• [What this task involves]: Only one stretch of the listing below is wanted. Begin at the line that has "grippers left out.", stop after the line that has "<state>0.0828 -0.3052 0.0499", and repeat every line in between exactly.

Start of Block

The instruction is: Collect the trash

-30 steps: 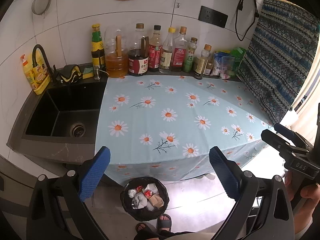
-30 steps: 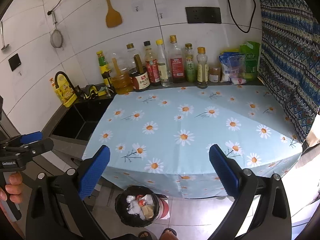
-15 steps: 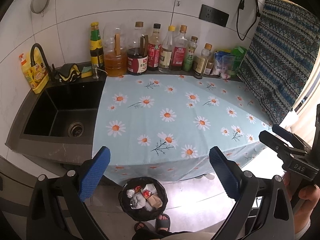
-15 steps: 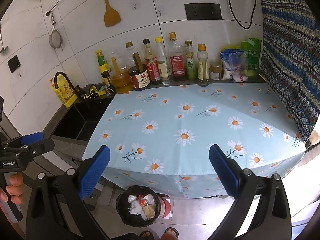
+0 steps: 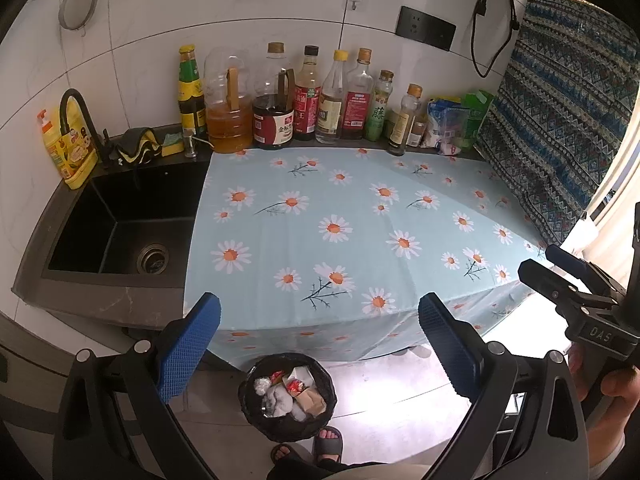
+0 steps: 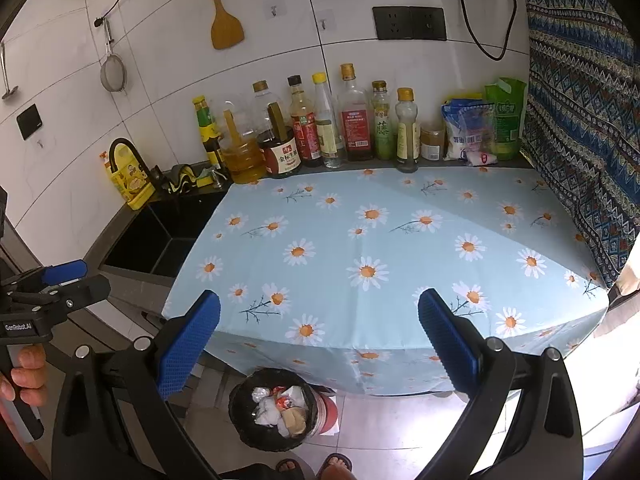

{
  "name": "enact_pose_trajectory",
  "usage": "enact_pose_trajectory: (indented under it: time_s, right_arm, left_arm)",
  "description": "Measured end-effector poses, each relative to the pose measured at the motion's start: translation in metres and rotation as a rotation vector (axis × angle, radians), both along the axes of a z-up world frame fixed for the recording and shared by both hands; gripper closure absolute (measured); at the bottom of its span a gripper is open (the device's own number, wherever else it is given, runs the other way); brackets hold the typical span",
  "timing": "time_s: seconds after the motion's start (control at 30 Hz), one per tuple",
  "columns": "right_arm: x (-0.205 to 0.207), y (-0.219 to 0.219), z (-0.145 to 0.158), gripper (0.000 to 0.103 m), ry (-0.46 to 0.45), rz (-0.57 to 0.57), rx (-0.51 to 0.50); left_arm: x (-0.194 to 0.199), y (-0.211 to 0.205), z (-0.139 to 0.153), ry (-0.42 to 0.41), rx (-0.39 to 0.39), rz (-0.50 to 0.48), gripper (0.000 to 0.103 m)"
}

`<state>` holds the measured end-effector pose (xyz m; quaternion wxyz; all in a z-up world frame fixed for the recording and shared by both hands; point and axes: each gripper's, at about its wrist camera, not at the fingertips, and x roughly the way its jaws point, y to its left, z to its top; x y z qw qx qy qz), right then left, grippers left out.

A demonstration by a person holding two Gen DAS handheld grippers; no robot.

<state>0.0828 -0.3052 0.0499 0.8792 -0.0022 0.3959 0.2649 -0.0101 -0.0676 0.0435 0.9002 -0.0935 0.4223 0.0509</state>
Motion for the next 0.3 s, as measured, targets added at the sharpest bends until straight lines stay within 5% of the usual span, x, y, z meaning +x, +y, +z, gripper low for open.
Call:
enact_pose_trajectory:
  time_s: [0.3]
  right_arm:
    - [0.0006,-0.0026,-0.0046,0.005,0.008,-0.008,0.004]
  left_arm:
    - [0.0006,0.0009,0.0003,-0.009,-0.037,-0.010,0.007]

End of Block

• [Response]:
`<state>` holds the measured end-effector pose (xyz m; quaternion wxyz; all in a z-up world frame fixed for the recording and shared by both hands; point and axes: each gripper's, at about its wrist camera, not at the fingertips, and x roughly the way its jaws point, y to its left, z to its top; x y z qw qx qy qz), right then left, grippers left out.

A demonstration by a person holding two Gen DAS handheld grippers; no robot.

<state>0.0828 -0.3052 0.0499 0.8792 -0.0022 0.3959 0.2649 -0.0101 -0.0676 0.0435 0.9002 -0.0935 0.4223 0.0509</state>

The exercise ends with this answer.